O governo federal pretende incluir, na proposta de reforma administrativa, uma série de alterações que impactam diretamente os concursos públicos e a gestão de carreiras.
Entre as medidas em estudo, estão a possibilidade de ingresso em níveis mais elevados da carreira, a redução da diferença entre salários iniciais e finais e a criação de regras mais rígidas para progressão. O texto deve ser protocolado no Congresso nas próximas semanas.\\
Em entrevista à Folha de S. Paulo, o deputado Pedro Paulo (PSD-RJ), relator do grupo de trabalho responsável pelo tema, adiantou que o relatório reunirá cerca de 70 iniciativas voltadas à modernização do serviço público. As propostas se organizam em quatro eixos principais: governança e gestão, recursos humanos, transformação digital e revisão de benefícios considerados privilégios no setor público.
"É um conjunto de praticamente 70 propostas que estamos apresentando, divididas em quatro grandes eixos.
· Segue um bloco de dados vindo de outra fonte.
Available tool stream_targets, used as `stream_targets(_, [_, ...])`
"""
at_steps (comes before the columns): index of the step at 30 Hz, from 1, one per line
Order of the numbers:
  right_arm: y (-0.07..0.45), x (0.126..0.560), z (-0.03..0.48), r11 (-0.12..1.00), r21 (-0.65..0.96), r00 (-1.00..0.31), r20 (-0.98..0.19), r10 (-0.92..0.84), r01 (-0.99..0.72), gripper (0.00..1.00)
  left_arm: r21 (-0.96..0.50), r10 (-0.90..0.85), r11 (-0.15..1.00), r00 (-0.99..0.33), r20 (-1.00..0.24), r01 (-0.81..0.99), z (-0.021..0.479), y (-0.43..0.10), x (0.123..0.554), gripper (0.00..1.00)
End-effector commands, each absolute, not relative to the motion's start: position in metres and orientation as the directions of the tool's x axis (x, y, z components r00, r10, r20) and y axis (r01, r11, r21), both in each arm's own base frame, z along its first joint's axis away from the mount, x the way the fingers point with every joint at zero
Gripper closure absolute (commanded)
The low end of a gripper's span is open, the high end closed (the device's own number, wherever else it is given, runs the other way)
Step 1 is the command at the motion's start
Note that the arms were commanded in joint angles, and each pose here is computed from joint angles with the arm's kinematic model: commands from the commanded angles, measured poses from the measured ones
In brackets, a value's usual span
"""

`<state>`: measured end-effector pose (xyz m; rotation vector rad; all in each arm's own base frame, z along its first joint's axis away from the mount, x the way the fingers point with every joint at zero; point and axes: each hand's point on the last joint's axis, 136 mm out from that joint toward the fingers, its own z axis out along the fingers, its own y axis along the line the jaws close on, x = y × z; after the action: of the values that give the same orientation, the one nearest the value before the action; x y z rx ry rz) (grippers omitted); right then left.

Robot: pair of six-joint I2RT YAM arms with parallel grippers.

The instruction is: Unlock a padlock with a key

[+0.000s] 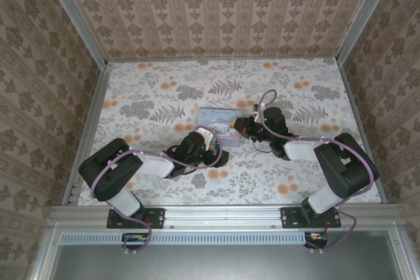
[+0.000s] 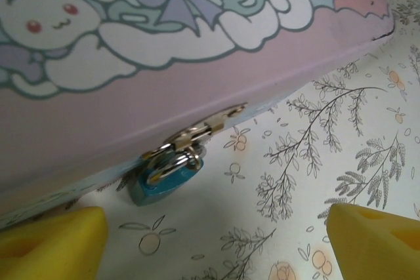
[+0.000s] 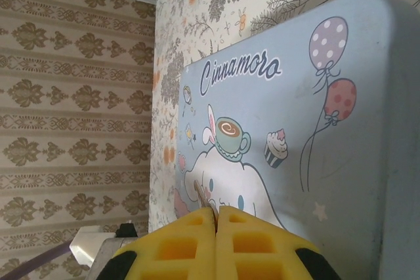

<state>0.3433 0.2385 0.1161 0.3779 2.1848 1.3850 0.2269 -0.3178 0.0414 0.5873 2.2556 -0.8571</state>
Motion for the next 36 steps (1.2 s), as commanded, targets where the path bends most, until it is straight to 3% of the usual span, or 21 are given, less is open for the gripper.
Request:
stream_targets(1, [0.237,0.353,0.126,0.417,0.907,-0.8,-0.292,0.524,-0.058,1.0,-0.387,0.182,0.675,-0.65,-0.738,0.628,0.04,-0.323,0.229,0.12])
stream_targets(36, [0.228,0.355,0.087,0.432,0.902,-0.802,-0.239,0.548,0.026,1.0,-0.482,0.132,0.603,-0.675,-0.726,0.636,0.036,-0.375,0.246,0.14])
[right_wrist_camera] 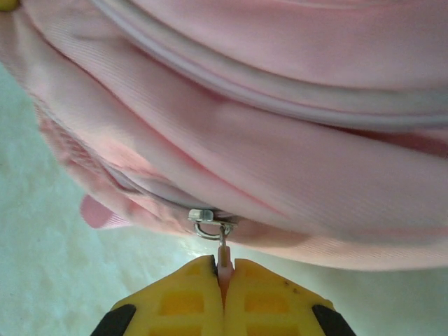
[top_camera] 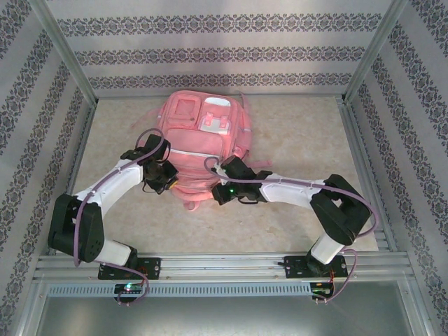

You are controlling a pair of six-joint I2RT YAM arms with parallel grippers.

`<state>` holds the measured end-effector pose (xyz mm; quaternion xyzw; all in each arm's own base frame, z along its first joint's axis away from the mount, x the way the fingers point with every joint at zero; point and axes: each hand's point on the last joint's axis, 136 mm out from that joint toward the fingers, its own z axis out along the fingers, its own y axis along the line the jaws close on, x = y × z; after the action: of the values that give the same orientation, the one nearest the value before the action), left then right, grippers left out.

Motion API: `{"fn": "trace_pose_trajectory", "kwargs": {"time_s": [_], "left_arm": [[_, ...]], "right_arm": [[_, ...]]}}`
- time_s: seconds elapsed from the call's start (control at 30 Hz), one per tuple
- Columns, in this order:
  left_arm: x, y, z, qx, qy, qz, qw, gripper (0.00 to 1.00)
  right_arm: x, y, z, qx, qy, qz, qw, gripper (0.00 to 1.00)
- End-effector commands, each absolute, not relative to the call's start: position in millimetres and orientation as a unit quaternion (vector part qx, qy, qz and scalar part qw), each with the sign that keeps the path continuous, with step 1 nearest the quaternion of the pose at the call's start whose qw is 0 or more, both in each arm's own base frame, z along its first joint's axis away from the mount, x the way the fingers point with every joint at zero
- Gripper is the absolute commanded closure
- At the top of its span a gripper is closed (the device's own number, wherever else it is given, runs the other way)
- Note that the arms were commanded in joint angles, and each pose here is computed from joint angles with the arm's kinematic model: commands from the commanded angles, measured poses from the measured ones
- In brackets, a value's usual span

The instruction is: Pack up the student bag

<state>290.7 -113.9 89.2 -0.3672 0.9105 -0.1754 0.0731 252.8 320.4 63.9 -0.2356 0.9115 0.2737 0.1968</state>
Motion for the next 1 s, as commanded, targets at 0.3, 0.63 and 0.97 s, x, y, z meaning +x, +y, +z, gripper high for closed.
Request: {"fn": "trace_pose_trajectory", "kwargs": {"time_s": [0.3,0.63,0.97], "left_arm": [[303,-67,109,-0.361,0.916,-0.103,0.142,0.94],[316,-82,128,-0.349,0.914,-0.158,0.134,0.49],[266,-128,116,-0.415,0.893,-0.17,0.035,0.46]], "right_arm": [[247,279,49,-0.235,0.93,0.227,0.168,1.0],[230,353,54,-0.273,0.9,0.319,0.117,1.0],[247,361,54,-0.261,0.905,0.305,0.139,1.0]]}}
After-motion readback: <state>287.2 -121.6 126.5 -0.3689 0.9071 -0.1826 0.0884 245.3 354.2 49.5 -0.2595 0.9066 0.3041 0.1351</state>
Um eixo de governança, gestão e estratégia; um eixo de RH [recursos humanos] público, que trata da melhoria da produtividade do serviço público; uma parte de transformação digital; e um quarto eixo, que talvez seja um eixo mais polêmico, que é a questão dos privilégios no serviço público", afirmou o deputado.
Confira, a seguir, os principais pontos da Reforma Administrativa sobre concursos e carreiras públicas:
1. Ingresso em níveis mais avançados
Candidatos com experiência comprovada ou maior qualificação poderão assumir cargos em patamares superiores, sem necessidade de percorrer todos os degraus iniciais.
2. Piso limitado a 50% do teto salarial
Os vencimentos de entrada não poderão superar metade do valor máximo da carreira. Exemplo: em um cargo cujo teto seja R$ 20 mil, o salário inicial não poderá ultrapassar R$ 10 mil.
3. Estrutura mínima de 20 níveis hierárquicos
Cada carreira deverá contar com, no mínimo, 20 etapas de progressão. A evolução deixará de depender apenas do tempo de serviço, passando a exigir desempenho satisfatório em avaliações periódicas.
4. Banco nacional de temporários
Municípios de menor porte terão acesso a um cadastro nacional de profissionais para contratações temporárias, reduzindo a burocracia em casos emergenciais. Esses contratos terão duração máxima de cinco anos, com intervalo obrigatório de 12 meses antes de nova admissão.
Vale lembrar que, em junho, o deputado já havia afirmado que a estabilidade dos servidores públicos não será alterada. A proposta também reforça a ideia de um Concurso Nacional Unificado (CNU), que poderá ser adotado por estados e municípios. Atualmente, o modelo já está em prática no âmbito federal, com a oferta de 3.652 vagas distribuídas entre 32 órgãos e entidades.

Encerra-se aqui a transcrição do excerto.